How does deriving work in Haskell?

2020-01-26 01:48发布

问题:

Algebraic Data Types (ADTs) in Haskell can automatically become instances of some typeclasses (like Show, Eq) by deriving from them.

data  Maybe a  =  Nothing | Just a
  deriving (Eq, Ord)

My question is, how does this deriving work, i.e. how does Haskell know how to implement the functions of the derived typeclass for the deriving ADT?

Also, why is deriving restricted to certain typeclasses only? Why can't I write my own typeclass which can be derived?

回答1:

The short answer is, magic :-). This is to say that automatic deriving is baked into the Haskell spec, and every compiler can choose to implement it in its own way. There's lots of work on how to make it extensible however.

Derive is a tool for Haskell to let you write your own deriving mechanisms.

GHC used to provide a derivable type class extension called Generic Classes, but it was rarely used, as it was somewhat weak. That has now been taken out, and work is ongoing to integrate a new generic deriving mechanism as described in this paper: http://www.dreixel.net/research/pdf/gdmh.pdf

For more on this, see:

  • GHC wiki: http://hackage.haskell.org/trac/ghc/wiki/Commentary/Compiler/GenericDeriving
  • Haskell wiki: http://www.haskell.org/haskellwiki/Generics
  • Hackage: http://hackage.haskell.org/package/generic-deriving


回答2:

From the Haskell 98 report:

The only classes in the Prelude for which derived instances are allowed are Eq, Ord, Enum, Bounded, Show, and Read...

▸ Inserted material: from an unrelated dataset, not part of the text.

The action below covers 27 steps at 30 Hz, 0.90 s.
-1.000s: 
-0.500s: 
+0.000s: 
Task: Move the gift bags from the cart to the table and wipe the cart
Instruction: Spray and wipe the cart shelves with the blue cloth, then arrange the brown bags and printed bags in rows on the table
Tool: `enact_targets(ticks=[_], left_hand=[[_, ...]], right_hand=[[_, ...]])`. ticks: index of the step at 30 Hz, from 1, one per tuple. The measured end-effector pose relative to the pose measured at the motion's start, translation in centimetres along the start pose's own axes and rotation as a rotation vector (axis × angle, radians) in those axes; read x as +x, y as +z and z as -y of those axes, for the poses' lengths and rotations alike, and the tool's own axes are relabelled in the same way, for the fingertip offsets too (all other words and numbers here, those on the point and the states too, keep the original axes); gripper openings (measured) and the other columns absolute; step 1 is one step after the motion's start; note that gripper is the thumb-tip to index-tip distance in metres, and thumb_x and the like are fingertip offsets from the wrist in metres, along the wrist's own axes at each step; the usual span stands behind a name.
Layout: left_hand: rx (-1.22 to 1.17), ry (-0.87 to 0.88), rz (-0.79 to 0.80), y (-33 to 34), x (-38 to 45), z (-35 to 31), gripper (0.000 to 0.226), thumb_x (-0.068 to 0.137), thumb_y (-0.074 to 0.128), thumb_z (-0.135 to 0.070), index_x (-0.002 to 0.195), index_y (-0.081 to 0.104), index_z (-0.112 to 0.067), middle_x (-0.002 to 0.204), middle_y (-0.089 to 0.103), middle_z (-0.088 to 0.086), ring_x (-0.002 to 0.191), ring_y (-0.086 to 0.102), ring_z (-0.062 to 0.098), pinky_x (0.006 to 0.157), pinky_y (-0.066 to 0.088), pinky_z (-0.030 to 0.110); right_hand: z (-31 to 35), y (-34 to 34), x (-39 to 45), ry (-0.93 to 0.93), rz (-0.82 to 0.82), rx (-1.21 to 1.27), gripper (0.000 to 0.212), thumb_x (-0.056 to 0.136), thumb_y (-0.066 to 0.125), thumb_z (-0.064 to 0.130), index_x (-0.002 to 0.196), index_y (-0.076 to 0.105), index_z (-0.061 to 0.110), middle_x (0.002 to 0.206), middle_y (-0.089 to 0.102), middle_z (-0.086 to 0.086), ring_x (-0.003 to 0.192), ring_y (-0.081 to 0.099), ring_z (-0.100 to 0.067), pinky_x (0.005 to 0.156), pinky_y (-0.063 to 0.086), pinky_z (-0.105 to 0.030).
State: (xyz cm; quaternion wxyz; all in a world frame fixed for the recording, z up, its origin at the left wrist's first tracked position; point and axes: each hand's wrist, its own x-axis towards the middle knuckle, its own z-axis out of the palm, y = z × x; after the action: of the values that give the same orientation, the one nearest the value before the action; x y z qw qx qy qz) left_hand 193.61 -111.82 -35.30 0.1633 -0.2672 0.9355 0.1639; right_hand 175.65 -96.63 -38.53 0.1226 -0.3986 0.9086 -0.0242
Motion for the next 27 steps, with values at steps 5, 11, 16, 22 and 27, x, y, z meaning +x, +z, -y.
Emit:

Here's the description of how to derive these type classes: http://www.haskell.org/onlinereport/derived.html#derived-appendix



回答3:

It is possible to use Template Haskell to generate instance declarations in a similar way to deriving-clauses.

The following example is shamelessly stolen from the Haskell Wiki:

In this example we use the following Haskell code

$(gen_render ''Body)

to produce the following instance:

instance TH_Render Body where
  render (NormalB exp) = build 'normalB exp
  render (GuardedB guards) = build 'guardedB  guards

The function gen_render above is defined as follows. (Note that this code must be in separate module from the above usage).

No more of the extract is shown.